Friday, October 20, 2006

O mesmo céu e as mesmas estrelas

É como um pedaço de rua mais quente, um espaço que perturba a minha desantenção e me empurra para os olhos daquele homem. Uma imagem opaca, cinza, marrom, barba sem fazer, sujeira escura sobre uma pele que cobre não se sabe quem. De repente, o cheiro da poluição se perde com a presença de alguém sem banho, sem sabonete, sem perfume de vitrine de loja. Nesse instante, o movimento acelerado da avenida e a pressa desorientada dos trabalhadores se paralisam para perceber. Dar-se conta de que há ruídos nessa ordem de conformismo. Dar-se conta de que existe um homem bastante perto, que não tem casa, que fede, que dorme e acorda sem colchão e vive.

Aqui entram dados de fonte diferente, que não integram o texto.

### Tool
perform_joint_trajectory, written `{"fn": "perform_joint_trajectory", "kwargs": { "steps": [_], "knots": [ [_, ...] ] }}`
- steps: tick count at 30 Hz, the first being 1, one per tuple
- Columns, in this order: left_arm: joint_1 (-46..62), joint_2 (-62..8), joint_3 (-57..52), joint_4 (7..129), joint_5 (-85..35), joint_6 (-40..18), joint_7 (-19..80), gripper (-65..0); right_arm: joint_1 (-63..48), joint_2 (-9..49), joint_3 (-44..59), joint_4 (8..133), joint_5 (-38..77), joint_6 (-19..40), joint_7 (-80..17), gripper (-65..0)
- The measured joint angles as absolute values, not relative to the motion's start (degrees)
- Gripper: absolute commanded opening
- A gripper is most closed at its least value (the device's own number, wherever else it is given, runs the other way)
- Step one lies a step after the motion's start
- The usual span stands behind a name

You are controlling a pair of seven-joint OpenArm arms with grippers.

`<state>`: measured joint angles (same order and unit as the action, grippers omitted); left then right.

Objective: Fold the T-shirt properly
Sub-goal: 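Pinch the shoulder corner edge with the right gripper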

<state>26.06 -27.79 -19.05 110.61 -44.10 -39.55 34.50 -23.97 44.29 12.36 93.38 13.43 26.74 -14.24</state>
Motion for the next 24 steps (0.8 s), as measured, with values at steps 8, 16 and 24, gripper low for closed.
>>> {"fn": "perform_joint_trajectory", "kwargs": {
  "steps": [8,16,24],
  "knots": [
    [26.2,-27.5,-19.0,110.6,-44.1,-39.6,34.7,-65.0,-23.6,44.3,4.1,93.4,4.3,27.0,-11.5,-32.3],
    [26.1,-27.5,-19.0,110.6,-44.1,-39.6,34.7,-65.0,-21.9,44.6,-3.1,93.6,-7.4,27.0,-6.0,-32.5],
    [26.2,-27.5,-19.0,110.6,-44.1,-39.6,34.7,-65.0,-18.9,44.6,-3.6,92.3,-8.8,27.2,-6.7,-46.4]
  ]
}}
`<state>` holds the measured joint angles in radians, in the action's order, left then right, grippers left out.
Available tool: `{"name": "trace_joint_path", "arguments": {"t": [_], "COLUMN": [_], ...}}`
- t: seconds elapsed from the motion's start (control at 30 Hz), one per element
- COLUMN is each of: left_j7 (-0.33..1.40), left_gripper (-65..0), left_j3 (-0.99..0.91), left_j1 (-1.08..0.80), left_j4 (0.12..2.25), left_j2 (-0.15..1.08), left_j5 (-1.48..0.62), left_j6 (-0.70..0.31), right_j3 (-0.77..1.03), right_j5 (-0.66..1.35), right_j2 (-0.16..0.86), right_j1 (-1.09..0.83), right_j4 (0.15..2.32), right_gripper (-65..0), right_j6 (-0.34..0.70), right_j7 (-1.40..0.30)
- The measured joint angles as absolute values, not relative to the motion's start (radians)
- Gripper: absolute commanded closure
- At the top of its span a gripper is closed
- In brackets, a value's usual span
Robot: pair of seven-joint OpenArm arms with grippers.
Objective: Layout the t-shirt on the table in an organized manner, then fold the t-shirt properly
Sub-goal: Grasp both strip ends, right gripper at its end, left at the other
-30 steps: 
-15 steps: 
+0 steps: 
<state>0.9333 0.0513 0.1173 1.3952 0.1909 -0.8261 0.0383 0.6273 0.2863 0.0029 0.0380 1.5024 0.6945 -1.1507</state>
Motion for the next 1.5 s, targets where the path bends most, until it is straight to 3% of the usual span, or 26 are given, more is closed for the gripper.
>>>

Manhãs que se costuram com singelos “bom dia” e rápidas trocas de olhares. Dos olhos, não fujo porque me vejo humana naquele homem, vejo-me e compadeço-me da nossa idêntica condição. Ele corresponde, sempre com um sorriso. Talvez, melhor que meus pais ou meus amigos, ele consiga desvendar os mistérios do meu pensamento: “Hoje o sorriso tá especial, hein moça”.

A constância dos encontros efêmeros libertam devagar os bastidores de outro humano. Chega a manhã em que o bom dia não é suficiente e o homem vem apertar minha mão, perguntar como estou, qual o meu nome. Eu, surpresa e vencedora – porque conquistei o humano – cumprimento-lhe e devolvo-lhe a pergunta: qual o seu nome? Então a minha vida de colchões, casas, banhos, sabonetes, perfumes, televisões, computadores, academias, estágios, cinemas e restaurantes se mistura com a vida dele de ruas, frio, chuva, pó, chão, calçada, fome, desconforto, exclusão. Chamava-se Cleber, vinha de Manaus. Enquanto eu lhe contava da minha faculdade e do meu trabalho e de onde eu moro e do meu atraso pra primeira aula, ele fez um anel. Pegou um arame, perguntou-me de que cor eu gostava, eu disse verde e ele fez um anel com uma pedra verde. Uma estrela com uma pedra da minha cor favorita. E ele me deu um presente. E ele ia embora pra Manaus.

O humano desconhecido havia me mostrado que as nossas vidas distantes nunca estariam distantes o bastante para não compartilhar o céu e as estrelas.